When I give it a regex like: "L[a-z]+ing" and do a rewrite on the final
query I get terms like "Labinger" and "Lackonsingh" along with the expected
terms "Labeling", "Lacing", etc.  It's as if the regex is treated as a
"find()" and not a "match()" in Java.  Is there a way to make it behave
like a full match, and not a prefix regex?

Thanks!

Christopher

______________________________________________________________
Christopher Collins \ http://www.cs.utoronto.ca/~ccollins
Department of Computer Science \ University of Toronto
Collaborative User Experience Group \ IBM Research

Re: SpanRegexQuery

Posted by Erik Hatcher <er...@ehatchersolutions.com>.

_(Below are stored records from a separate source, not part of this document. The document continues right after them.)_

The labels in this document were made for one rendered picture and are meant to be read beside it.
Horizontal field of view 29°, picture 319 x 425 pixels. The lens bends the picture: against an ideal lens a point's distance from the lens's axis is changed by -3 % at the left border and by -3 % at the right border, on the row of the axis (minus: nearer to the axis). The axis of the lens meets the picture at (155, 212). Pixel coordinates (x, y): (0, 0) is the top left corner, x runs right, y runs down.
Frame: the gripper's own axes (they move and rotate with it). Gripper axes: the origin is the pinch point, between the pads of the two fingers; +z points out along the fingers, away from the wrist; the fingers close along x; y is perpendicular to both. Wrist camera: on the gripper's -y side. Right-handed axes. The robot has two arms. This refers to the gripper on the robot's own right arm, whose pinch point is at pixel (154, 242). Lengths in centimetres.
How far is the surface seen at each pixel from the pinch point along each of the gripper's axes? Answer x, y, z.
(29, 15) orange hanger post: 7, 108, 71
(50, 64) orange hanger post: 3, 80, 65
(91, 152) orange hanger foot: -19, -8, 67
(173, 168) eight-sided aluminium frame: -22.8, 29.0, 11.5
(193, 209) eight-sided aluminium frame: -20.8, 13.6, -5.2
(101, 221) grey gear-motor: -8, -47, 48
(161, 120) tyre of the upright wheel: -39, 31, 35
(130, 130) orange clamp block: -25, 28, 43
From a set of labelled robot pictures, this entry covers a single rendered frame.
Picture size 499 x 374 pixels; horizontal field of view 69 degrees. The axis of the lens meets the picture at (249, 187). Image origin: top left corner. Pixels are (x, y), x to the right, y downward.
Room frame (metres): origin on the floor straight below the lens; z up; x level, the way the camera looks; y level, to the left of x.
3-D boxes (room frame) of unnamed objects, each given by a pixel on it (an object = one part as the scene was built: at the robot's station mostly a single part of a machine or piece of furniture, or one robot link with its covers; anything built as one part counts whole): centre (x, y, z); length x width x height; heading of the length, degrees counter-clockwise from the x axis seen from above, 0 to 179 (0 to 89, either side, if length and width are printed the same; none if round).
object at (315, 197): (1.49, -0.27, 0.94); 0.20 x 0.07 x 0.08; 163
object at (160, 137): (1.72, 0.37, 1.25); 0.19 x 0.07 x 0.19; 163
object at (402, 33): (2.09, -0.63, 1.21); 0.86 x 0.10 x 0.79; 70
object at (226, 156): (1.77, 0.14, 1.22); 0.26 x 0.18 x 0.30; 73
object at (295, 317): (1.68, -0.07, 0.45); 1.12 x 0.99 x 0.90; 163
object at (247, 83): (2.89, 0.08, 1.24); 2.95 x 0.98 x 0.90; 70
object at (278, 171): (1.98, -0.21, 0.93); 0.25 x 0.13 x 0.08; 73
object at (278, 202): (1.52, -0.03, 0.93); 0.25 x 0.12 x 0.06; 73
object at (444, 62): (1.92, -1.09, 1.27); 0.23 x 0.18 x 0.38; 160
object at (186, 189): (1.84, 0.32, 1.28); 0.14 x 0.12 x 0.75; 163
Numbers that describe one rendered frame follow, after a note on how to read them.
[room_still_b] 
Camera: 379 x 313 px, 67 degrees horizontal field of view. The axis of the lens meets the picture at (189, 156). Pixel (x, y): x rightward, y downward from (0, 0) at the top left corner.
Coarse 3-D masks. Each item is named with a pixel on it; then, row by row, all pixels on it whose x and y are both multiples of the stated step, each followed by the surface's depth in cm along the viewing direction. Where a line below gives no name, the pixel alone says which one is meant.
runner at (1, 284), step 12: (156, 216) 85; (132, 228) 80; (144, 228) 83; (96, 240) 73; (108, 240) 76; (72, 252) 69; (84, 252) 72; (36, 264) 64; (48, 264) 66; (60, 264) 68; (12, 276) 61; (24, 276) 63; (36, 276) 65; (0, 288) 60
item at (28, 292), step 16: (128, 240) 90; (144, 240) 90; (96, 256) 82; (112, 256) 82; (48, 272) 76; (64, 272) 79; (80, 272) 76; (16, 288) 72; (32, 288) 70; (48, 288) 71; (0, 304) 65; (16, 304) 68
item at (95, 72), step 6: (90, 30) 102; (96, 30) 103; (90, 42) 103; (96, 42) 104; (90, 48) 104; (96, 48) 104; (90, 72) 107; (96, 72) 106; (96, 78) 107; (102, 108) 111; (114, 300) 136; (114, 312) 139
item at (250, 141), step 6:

On Jul 31, 2008, at 10:06 PM, Christopher M Collins wrote:
> I'm trying to use SpanRegexQuery as one of the clauses in my  
> SpanQuery.
> When I give it a regex like: "L[a-z]+ing" and do a rewrite on the  
> final
> query I get terms like "Labinger" and "Lackonsingh" along with the  
> expected
> terms "Labeling", "Lacing", etc.  It's as if the regex is treated as a
> "find()" and not a "match()" in Java.  Is there a way to make it  
> behave
> like a full match, and not a prefix regex?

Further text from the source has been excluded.